When a man travels alone, he generally thinks more, and thinks more to the point, than when he is with someone who expects from him a good deal of talk. A woman is by many degrees a more complex being than a man; and when she travels alone she is more full of thought than a man similarly situated; but a woman in society is more than a man — is not so much a person who has his own thought to say, as a focus where other people’s thoughts collect: a person who reflects what other people say, and is reflected by them, and whose own individuality is modified by that endless exchange of light and colour to which women's minds are continually exposed. It follows that when a woman goes wrong she sometimes goes to pieces in a way which makes only a small matter look large, and sometimes she goes on in a way which, to a man, would seem to be an obstinacy of mind impossible to understand.
The town of Middlemarch was sure to be informed that Mr. Bulstrode had decided to go to London on business when the first omnibus was seen to stop at his gate. People make more of a man’s going away than of his presence; it is as if absence helped you to see what a man’s share in your life had been. In small towns, indeed, the movement of a solitary man is a little more important than the movement of his fellows. In such places the inhabitants are knitted together by visible ties; each has a recognised place; each person's motion is a little event to which attention is paid.
Mrs. Cadwallader, who kept a lodging-house in Blackfriars in London, was one of those persons who keep their minds in a condition of steady preparation. She expected visitors every morning; she was ready for visitors at all times; she had a great talent for hospitality, and a strong capacity for remark. She had been used to keep order among lodgers who were not always amenable to order; and she had so much tact that she could contrive to maintain her personal authority without needing to appeal to very severe measures.
Dorothea Brooke, who was going to make a great deal of trouble and a great deal of glory in the quiet town of Middlemarch, had, it must be said at once, more of the conventional meekness of womanhood than of the positive energy which produces scenes. She had large and active mind; but it displayed itself rather in a thorough absorption of whatever she studied than in any noisy assertion of herself. She was a girl of twenty, with a serene face and a look of inward purpose which was always ready to break into an obstinate and hopeful expression.

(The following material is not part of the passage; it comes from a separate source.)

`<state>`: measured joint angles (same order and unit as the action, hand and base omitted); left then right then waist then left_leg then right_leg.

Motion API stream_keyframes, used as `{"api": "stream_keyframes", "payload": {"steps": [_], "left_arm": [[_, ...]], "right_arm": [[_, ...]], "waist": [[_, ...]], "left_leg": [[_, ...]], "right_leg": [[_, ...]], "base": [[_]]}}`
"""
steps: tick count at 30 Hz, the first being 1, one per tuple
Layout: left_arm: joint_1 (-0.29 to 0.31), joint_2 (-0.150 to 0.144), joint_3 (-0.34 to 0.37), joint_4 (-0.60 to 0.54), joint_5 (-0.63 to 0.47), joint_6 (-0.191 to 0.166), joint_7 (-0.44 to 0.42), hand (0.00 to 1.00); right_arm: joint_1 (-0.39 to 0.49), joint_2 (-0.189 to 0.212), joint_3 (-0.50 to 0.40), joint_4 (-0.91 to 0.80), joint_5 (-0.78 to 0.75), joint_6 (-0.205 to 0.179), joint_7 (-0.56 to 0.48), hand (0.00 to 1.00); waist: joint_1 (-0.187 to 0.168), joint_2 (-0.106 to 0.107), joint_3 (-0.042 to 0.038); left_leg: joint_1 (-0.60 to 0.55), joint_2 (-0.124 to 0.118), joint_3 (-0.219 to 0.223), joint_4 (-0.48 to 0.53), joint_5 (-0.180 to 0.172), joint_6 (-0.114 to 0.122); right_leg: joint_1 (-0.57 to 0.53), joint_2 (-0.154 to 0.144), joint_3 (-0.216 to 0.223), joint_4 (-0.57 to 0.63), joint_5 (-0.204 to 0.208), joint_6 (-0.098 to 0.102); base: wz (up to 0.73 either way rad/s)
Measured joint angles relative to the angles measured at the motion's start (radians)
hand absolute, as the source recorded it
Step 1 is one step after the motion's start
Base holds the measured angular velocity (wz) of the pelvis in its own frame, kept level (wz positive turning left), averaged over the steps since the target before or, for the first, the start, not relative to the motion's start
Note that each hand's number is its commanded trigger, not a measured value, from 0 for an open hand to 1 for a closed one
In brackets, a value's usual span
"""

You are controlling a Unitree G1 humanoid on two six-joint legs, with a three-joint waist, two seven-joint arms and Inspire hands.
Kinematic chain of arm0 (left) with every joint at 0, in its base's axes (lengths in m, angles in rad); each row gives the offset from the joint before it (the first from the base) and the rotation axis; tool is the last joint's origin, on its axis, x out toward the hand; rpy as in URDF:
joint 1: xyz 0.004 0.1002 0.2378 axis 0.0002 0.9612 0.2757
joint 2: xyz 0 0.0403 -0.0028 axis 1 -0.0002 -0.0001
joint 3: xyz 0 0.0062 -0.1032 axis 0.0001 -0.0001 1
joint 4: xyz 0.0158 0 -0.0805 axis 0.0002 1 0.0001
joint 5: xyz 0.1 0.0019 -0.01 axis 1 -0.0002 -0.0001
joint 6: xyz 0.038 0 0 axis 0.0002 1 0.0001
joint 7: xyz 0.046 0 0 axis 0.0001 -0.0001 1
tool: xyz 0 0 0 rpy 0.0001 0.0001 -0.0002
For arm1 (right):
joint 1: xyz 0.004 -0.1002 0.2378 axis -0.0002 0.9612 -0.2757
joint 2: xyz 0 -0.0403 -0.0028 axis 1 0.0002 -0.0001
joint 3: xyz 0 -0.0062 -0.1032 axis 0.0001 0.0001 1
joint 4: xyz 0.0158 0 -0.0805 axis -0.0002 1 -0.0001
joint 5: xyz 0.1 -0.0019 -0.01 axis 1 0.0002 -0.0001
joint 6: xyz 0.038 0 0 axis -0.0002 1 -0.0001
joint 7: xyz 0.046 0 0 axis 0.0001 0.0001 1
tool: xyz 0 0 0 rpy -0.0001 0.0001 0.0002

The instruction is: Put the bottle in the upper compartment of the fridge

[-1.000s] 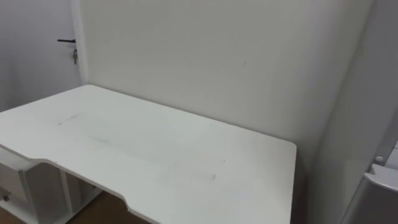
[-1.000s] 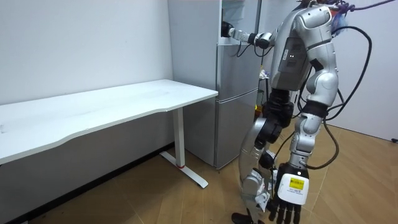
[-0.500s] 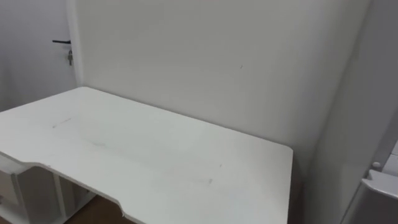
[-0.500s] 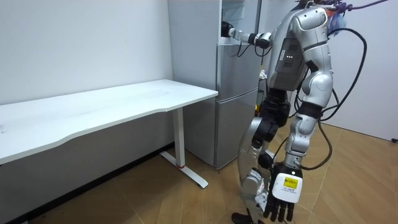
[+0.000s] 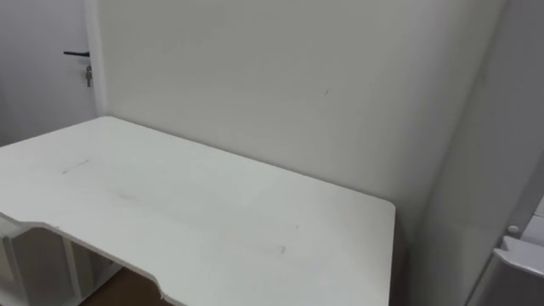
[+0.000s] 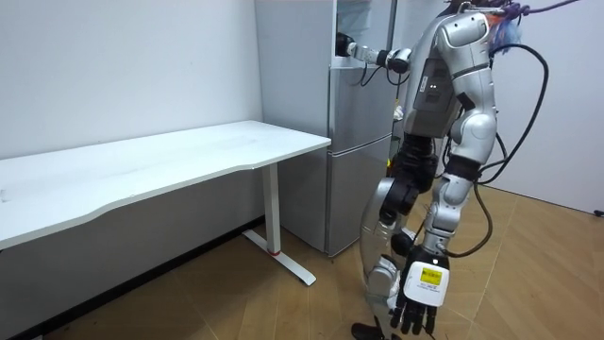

She had been much with her uncle Mr. Casaubon during the last two months, and more than once she had resolved that Middlemarch, where she had come to live, should not be indifferent to her. The place had its claims on her; she could not be content to be merely a recluse; she meant to show her sympathy with the town’s affairs, and to be of use according to her opportunities. The sense of duty and the love of ideal ends were strong in her, though they often wore the guise of gentle patience rather than of decisive action.